Task item —
Give every line of the listing back, exactly as written.

[Start of section]

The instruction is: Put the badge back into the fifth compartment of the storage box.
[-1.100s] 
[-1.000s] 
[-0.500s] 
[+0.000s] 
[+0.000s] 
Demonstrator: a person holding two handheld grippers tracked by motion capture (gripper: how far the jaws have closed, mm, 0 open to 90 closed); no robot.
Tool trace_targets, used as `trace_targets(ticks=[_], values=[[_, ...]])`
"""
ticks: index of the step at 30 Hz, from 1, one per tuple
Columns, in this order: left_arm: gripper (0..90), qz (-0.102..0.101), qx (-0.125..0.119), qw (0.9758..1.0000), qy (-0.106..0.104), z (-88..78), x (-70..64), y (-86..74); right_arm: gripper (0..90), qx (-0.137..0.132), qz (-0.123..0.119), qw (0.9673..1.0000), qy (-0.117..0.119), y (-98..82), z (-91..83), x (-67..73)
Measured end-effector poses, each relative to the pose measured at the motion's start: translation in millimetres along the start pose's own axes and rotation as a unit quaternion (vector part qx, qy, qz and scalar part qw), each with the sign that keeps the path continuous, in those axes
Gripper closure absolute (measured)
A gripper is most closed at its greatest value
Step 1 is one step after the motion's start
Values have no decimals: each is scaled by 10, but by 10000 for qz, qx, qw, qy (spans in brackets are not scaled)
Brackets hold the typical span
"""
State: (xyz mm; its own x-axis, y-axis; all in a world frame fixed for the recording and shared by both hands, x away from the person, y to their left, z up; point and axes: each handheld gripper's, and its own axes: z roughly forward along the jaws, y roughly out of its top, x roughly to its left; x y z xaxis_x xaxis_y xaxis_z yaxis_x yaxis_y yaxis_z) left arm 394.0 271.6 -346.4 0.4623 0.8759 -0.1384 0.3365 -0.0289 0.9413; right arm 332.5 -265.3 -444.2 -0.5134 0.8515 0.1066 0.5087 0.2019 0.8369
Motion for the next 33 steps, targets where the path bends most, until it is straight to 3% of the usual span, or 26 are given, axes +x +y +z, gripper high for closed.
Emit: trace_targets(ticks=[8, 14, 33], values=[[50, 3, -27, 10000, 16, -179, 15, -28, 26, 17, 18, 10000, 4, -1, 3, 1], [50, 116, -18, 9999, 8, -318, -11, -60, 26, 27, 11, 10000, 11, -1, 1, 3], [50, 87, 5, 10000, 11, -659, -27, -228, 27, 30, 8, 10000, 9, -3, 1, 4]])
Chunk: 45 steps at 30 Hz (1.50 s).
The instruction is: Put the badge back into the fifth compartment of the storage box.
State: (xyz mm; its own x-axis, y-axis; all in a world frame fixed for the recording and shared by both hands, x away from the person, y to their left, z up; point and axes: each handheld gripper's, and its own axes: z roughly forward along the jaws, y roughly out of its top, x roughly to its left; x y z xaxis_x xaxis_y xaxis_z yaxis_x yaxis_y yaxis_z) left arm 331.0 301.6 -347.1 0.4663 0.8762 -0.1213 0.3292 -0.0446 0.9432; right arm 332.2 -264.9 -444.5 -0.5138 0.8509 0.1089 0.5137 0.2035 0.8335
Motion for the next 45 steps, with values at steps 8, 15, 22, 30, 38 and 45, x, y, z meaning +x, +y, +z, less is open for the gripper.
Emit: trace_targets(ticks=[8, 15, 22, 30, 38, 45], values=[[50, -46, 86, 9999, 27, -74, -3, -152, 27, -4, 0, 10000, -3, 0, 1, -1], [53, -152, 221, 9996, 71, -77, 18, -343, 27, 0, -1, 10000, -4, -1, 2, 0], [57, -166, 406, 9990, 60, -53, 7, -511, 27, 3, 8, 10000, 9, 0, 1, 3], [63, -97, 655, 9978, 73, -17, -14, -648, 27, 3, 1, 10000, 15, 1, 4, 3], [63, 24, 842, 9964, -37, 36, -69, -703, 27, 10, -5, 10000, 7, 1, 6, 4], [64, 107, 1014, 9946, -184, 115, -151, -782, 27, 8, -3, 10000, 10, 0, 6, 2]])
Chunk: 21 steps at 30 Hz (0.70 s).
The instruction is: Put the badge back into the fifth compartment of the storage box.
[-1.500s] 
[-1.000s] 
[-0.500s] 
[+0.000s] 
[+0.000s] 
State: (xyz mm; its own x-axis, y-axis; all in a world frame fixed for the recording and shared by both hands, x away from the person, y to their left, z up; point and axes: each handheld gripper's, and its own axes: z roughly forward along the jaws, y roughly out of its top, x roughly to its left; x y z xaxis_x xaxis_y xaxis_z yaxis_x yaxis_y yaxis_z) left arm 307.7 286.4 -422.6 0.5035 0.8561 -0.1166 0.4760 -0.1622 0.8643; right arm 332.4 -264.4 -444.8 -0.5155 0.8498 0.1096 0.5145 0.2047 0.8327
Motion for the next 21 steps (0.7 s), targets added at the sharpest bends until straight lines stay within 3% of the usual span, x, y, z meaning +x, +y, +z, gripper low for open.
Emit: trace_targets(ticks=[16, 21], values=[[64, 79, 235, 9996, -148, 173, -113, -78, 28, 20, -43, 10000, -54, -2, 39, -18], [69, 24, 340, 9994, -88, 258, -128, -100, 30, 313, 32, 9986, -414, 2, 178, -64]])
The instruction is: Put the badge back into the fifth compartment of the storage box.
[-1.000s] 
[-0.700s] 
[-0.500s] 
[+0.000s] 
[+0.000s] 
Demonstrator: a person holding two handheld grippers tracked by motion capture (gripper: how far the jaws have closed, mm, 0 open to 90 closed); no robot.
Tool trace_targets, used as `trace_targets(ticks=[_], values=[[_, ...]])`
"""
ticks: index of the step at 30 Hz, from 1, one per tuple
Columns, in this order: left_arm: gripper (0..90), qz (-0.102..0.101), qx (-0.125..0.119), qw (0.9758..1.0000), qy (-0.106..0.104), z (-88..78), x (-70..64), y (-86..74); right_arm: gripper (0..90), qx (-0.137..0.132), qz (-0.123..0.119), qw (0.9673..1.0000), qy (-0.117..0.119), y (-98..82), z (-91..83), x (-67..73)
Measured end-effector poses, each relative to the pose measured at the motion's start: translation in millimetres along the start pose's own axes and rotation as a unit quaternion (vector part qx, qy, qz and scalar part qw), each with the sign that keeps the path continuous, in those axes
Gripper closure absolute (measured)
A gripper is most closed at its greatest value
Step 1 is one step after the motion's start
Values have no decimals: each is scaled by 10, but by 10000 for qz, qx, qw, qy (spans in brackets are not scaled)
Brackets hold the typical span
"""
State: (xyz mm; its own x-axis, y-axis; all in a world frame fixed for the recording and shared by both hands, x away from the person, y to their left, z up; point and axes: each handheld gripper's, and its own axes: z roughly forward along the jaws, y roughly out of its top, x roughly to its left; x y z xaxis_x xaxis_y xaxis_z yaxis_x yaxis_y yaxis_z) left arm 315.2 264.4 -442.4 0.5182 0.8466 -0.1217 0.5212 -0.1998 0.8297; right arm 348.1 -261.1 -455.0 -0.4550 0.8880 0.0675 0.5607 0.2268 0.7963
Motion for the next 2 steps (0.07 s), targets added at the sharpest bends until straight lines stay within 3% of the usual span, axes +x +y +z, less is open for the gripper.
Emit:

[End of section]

Reply to the exercise —
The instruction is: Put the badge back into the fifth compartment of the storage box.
[-1.100s] 
[-1.000s] 
[-0.500s] 
[+0.000s] 
[+0.000s] 
Demonstrator: a person holding two handheld grippers tracked by motion capture (gripper: how far the jaws have closed, mm, 0 open to 90 closed); no robot.
Tool trace_targets, used as `trace_targets(ticks=[_], values=[[_, ...]])`
"""
ticks: index of the step at 30 Hz, from 1, one per tuple
Columns, in this order: left_arm: gripper (0..90), qz (-0.102..0.101), qx (-0.125..0.119), qw (0.9758..1.0000), qy (-0.106..0.104), z (-88..78), x (-70..64), y (-86..74); right_arm: gripper (0..90), qx (-0.137..0.132), qz (-0.123..0.119), qw (0.9673..1.0000), qy (-0.117..0.119), y (-98..82), z (-91..83), x (-67..73)
Measured end-effector poses, each relative to the pose measured at the motion's start: translation in millimetres along the start pose's own axes and rotation as a unit quaternion (vector part qx, qy, qz and scalar part qw), each with the sign that keeps the path continuous, in those axes
Gripper closure absolute (measured)
A gripper is most closed at its greatest value
Step 1 is one step after the motion's start
Values have no decimals: each is scaled by 10, but by 10000 for qz, qx, qw, qy (spans in brackets are not scaled)
Brackets hold the typical span
"""
State: (xyz mm; its own x-axis, y-axis; all in a world frame fixed for the recording and shared by both hands, x away from the person, y to their left, z up; point and axes: each handheld gripper's, and its own axes: z roughly forward along the jaws, y roughly out of its top, x roughly to its left; x y z xaxis_x xaxis_y xaxis_z yaxis_x yaxis_y yaxis_z) left arm 394.0 271.6 -346.4 0.4623 0.8759 -0.1384 0.3365 -0.0289 0.9413; right arm 332.5 -265.3 -444.2 -0.5134 0.8515 0.1066 0.5087 0.2019 0.8369
Motion for the next 33 steps, targets where the path bends most, until it is straight to 3% of the usual span, or 26 are given, axes +x +y +z, gripper high for closed.
Emit: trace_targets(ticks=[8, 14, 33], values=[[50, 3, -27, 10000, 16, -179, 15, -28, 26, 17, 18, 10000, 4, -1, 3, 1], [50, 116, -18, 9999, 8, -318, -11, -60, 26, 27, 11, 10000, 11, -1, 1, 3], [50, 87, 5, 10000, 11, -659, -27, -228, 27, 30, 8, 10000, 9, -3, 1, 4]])
Chunk: 45 steps at 30 Hz (1.50 s).
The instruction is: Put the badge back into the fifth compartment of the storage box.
State: (xyz mm; its own x-axis, y-axis; all in a world frame fixed for the recording and shared by both hands, x away from the person, y to their left, z up; point and axes: each handheld gripper's, and its own axes: z roughly forward along the jaws, y roughly out of its top, x roughly to its left; x y z xaxis_x xaxis_y xaxis_z yaxis_x yaxis_y yaxis_z) left arm 331.0 301.6 -347.1 0.4663 0.8762 -0.1213 0.3292 -0.0446 0.9432; right arm 332.2 -264.9 -444.5 -0.5138 0.8509 0.1089 0.5137 0.2035 0.8335
Motion for the next 45 steps, with values at steps 8, 15, 22, 30, 38 and 45, x, y, z meaning +x, +y, +z, less is open for the gripper.
Emit: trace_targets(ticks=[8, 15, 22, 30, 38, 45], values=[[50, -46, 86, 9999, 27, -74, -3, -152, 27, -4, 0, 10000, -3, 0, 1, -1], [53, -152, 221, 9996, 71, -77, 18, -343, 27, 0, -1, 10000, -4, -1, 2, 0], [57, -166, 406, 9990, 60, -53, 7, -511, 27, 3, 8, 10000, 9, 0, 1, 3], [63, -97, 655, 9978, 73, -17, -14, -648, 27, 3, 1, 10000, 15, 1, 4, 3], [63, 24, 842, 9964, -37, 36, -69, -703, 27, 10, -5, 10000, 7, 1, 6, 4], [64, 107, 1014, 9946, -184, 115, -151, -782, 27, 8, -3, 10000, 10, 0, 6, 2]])
Chunk: 21 steps at 30 Hz (0.70 s).
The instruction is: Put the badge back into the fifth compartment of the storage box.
[-1.500s] 
[-1.000s] 
[-0.500s] 
[+0.000s] 
[+0.000s] 
State: (xyz mm; its own x-axis, y-axis; all in a world frame fixed for the recording and shared by both hands, x away from the person, y to their left, z up; point and axes: each handheld gripper's, and its own axes: z roughly forward along the jaws, y roughly out of its top, x roughly to its left; x y z xaxis_x xaxis_y xaxis_z yaxis_x yaxis_y yaxis_z) left arm 307.7 286.4 -422.6 0.5035 0.8561 -0.1166 0.4760 -0.1622 0.8643; right arm 332.4 -264.4 -444.8 -0.5155 0.8498 0.1096 0.5145 0.2047 0.8327
Motion for the next 21 steps (0.7 s), targets added at the sharpest bends until straight lines stay within 3% of the usual span, x, y, z meaning +x, +y, +z, gripper low for open.
Emit: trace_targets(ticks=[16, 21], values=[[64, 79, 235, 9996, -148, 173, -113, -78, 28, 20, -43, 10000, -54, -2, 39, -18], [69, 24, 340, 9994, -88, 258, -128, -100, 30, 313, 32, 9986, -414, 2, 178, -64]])
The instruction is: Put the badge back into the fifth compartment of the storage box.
[-1.000s] 
[-0.700s] 
[-0.500s] 
[+0.000s] 
[+0.000s] 
Demonstrator: a person holding two handheld grippers tracked by motion capture (gripper: how far the jaws have closed, mm, 0 open to 90 closed); no robot.
Tool trace_targets, used as `trace_targets(ticks=[_], values=[[_, ...]])`
"""
ticks: index of the step at 30 Hz, from 1, one per tuple
Columns, in this order: left_arm: gripper (0..90), qz (-0.102..0.101), qx (-0.125..0.119), qw (0.9758..1.0000), qy (-0.106..0.104), z (-88..78), x (-70..64), y (-86..74); right_arm: gripper (0..90), qx (-0.137..0.132), qz (-0.123..0.119), qw (0.9673..1.0000), qy (-0.117..0.119), y (-98..82), z (-91..83), x (-67..73)
Measured end-effector poses, each relative to the pose measured at the motion's start: translation in millimetres along the start pose's own axes and rotation as a unit quaternion (vector part qx, qy, qz and scalar part qw), each with the sign that keeps the path continuous, in those axes
Gripper closure absolute (measured)
A gripper is most closed at its greatest value
Step 1 is one step after the motion's start
Values have no decimals: each is scaled by 10, but by 10000 for qz, qx, qw, qy (spans in brackets are not scaled)
Brackets hold the typical span
"""
State: (xyz mm; its own x-axis, y-axis; all in a world frame fixed for the recording and shared by both hands, x away from the person, y to their left, z up; point and axes: each handheld gripper's, and its own axes: z roughly forward along the jaws, y roughly out of its top, x roughly to its left; x y z xaxis_x xaxis_y xaxis_z yaxis_x yaxis_y yaxis_z) left arm 315.2 264.4 -442.4 0.5182 0.8466 -0.1217 0.5212 -0.1998 0.8297; right arm 348.1 -261.1 -455.0 -0.4550 0.8880 0.0675 0.5607 0.2268 0.7963
Motion for the next 2 steps (0.07 s), targets added at the sharpest bends until straight lines stay within 3% of the usual span, axes +x +y +z, less is open for the gripper.
Emit:

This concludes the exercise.